Seria ingenuidade aguardar que o avanço da alma aconteça sem esforço, disciplina e resignação diante das provas acerbas (às vezes, consideradas apenas como expressão do mal sem qualquer cogitação quanto ao seu lado transcendental). Nesse sentido, o benfeitor recorda que Jesus, embora tenha rogado ao Pai Celestial a libertação do mal, não lhe “pediu o afastamento da luta”, ou seja, “Pai, salva-me desta hora; mas para isto vim a esta hora” (João, 12: 27), reconhecendo, assim, que ali se encontrava para cumprir uma sagrada missão. Ademais, a história da evolução humana mostra, com muita clareza, que o avanço do homem tem se dado através de muita luta e esforço. Em outras palavras, cada um haverá de enfrentar a sua “hora” de sacrifícios e lutas próprias do caminho.

Reforçando esse entendimento, cabe lembrar a recente desencarnação de uma garota de 12 anos, ocorrida aqui no Estado de São Paulo. A última imagem dela viva, detectada por câmeras de ruas, registrava o seu despreocupado passeio sobre patins. Dias depois do seu desaparecimento, o seu corpo inerme foi encontrado. A causa da morte, segundo os peritos forenses, fora estrangulamento. O mal praticado por outrem a abatera de forma fulminante. Mas consideremos que, se o “mal” não havia sido afastado daquela criança indefesa, é porque o seu curto plano de vida corpórea assim previa. Habitando aquele corpinho, cumpre observar, havia um Espírito milenar certamente com males a expurgar para o seu completo restabelecimento diante das leis universais. O autor da tragédia agiu, se é que outros não participaram, na sua impiedade e falta de compaixão, como infeliz instrumento de reparação àquela alma.

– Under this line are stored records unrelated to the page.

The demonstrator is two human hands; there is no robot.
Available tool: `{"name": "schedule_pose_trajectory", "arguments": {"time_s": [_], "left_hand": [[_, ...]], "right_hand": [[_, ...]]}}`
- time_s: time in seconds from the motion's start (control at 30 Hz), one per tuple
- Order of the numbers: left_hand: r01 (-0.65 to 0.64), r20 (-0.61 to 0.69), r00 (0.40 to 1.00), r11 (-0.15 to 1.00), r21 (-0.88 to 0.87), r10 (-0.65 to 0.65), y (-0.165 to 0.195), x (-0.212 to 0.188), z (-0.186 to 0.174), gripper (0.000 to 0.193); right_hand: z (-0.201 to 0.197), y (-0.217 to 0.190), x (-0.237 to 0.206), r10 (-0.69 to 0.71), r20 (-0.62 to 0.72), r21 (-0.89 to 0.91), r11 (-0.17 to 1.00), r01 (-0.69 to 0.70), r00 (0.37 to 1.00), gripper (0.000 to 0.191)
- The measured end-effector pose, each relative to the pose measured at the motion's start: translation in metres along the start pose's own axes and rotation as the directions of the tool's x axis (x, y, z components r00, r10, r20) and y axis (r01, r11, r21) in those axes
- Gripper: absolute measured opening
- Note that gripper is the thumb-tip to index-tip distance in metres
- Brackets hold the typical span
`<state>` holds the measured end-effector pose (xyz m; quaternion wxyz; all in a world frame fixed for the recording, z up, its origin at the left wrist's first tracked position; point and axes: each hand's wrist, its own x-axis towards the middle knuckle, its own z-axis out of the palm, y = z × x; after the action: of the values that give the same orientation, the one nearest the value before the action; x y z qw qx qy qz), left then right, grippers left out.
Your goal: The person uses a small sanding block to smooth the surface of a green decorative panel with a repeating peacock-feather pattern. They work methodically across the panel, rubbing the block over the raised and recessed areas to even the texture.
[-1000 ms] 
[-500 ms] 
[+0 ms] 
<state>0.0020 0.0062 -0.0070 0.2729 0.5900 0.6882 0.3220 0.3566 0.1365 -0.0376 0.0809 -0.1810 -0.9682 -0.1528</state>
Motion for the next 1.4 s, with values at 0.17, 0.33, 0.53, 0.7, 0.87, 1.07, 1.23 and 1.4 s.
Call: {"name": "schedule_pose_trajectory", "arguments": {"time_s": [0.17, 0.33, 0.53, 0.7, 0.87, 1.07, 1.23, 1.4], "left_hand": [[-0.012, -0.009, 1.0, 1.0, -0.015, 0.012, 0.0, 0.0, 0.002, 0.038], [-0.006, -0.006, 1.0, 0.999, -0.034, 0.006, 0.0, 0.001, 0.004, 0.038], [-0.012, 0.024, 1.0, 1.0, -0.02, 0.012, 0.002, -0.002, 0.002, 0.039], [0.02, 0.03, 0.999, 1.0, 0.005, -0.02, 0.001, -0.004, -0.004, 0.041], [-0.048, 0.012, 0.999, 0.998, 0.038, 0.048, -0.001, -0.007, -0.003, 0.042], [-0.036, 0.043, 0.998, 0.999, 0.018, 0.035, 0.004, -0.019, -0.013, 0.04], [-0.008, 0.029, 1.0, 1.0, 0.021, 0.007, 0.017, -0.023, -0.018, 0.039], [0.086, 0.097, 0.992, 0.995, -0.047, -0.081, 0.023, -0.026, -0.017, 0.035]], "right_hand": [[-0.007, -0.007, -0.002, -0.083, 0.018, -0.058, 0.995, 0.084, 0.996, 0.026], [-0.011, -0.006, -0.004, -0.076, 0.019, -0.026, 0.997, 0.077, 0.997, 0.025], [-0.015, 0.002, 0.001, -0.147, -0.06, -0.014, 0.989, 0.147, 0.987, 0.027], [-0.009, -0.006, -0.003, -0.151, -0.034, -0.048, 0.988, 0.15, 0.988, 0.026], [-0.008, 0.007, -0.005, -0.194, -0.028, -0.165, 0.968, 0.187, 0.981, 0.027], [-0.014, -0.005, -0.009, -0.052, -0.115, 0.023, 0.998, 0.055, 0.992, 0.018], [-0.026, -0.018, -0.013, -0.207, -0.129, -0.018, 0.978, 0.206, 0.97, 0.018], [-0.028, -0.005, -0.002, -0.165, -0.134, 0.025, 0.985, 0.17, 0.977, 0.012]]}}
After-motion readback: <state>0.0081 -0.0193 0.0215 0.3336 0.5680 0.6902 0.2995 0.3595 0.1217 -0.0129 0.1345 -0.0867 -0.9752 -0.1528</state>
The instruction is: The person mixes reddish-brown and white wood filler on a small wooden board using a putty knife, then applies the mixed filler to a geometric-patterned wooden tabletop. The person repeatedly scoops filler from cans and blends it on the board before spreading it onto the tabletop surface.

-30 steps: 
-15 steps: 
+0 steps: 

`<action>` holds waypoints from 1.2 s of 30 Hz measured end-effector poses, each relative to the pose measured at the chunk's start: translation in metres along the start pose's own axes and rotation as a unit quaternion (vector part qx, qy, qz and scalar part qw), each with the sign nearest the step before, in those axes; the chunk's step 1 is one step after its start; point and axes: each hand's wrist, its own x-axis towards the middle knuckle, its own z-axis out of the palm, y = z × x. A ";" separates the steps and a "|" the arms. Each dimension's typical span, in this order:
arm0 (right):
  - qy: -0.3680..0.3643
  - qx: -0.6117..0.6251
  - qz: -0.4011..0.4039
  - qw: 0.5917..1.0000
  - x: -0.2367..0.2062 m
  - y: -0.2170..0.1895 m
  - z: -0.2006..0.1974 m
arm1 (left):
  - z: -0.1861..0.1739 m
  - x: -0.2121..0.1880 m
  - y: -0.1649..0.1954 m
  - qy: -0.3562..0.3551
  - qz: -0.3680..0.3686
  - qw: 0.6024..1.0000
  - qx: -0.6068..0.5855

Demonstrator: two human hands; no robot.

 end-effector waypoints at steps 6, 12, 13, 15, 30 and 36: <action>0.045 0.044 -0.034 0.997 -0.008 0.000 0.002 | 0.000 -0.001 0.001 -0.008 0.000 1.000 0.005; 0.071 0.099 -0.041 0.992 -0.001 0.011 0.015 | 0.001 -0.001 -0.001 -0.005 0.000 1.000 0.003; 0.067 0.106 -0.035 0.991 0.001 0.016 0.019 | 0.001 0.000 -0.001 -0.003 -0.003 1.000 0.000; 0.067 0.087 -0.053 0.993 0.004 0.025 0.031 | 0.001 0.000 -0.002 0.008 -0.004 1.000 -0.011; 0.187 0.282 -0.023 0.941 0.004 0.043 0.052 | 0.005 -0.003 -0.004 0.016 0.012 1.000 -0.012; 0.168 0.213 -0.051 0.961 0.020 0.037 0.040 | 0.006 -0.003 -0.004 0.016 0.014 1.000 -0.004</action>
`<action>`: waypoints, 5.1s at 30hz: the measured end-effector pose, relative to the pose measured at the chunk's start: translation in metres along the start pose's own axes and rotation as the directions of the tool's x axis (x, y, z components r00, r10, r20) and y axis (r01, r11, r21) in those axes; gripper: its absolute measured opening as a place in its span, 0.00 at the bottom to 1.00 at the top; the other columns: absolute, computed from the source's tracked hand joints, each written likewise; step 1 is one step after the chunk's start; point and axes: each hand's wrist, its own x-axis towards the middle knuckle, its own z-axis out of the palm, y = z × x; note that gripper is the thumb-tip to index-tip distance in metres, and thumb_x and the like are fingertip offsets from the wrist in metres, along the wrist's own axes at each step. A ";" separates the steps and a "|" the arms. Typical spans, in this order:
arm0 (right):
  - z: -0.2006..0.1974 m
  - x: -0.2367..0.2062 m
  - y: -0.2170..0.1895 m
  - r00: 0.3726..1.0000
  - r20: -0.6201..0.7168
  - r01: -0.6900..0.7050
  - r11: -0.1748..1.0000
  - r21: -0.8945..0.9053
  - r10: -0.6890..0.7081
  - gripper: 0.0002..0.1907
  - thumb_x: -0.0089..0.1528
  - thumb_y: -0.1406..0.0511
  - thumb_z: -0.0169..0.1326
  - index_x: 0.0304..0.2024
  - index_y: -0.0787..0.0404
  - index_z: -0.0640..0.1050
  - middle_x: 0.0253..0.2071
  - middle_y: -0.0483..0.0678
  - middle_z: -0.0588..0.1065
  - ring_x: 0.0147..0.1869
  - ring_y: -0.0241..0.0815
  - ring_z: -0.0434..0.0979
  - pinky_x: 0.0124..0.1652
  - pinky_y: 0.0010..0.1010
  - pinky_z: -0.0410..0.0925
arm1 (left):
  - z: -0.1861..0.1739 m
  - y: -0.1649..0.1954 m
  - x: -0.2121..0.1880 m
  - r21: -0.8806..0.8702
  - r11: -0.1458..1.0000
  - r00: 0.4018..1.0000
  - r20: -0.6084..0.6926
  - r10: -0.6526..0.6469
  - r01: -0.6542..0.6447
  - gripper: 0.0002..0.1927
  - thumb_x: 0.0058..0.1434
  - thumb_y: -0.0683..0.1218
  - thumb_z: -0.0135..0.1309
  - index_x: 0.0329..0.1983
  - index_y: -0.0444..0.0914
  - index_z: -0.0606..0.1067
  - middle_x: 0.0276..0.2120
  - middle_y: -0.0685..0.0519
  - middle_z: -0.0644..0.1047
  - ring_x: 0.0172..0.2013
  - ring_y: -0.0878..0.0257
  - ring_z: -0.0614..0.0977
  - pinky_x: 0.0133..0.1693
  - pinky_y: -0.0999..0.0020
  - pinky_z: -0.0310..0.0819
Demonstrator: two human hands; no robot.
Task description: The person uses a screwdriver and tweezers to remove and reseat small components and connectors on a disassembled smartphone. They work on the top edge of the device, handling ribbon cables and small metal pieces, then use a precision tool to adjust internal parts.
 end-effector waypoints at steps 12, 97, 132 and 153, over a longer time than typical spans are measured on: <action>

Recordemos ainda os relatos de inúmeras e consagradas obras espíritas a respeito dos mártires cristãos sacrificados nos círculos da Roma antiga. Não estavam eles ali para dar testemunho do aprendizado de fé e confiança na providência divina? Foram eles poupados? Não. Na verdade, nem poderiam, pois a imolação daquelas criaturas era vital para dar força ao movimento espiritual nascente.

De modo geral, tais acontecimentos podem ser vistos como supostamente maléficos, pois é pouco provável que tragam alegrias e felicidade imediata aos seus protagonistas. Todavia, se conseguirmos enxergá-los com um olhar mais ameno, haveremos de entendê-los como testes pontuais e indispensáveis aos Espíritos. Além disso, devemos também considerar a advertência de Jesus: “E quem não toma a sua cruz, e não segue após mim, não é digno de mim” (Mateus, 10: 38).

Explica Emmanuel que se aspiramos servir sob a direção de Jesus, devemos rogar-lhe a libertação do mal – que não raro reside em nós mesmos através de marcas obscuras que trazemos imantadas ao nosso ser devido à nossa imprudência –, mas, em hipótese nenhuma, nos afaste dos lugares de luta – onde há geralmente muitas amarguras e dor –, de modo a aprendermos, em sua sublime companhia, “a cooperar na execução da Vontade Celestial, quando, como e onde for necessário”. Assim considerado, a “cruz” não será um mal, mas um meio de libertação, de alforria da alma endividada perante a espiritualidade maior ou para servir de exemplo a outros que ainda titubeiam no enfrentamento dos embates.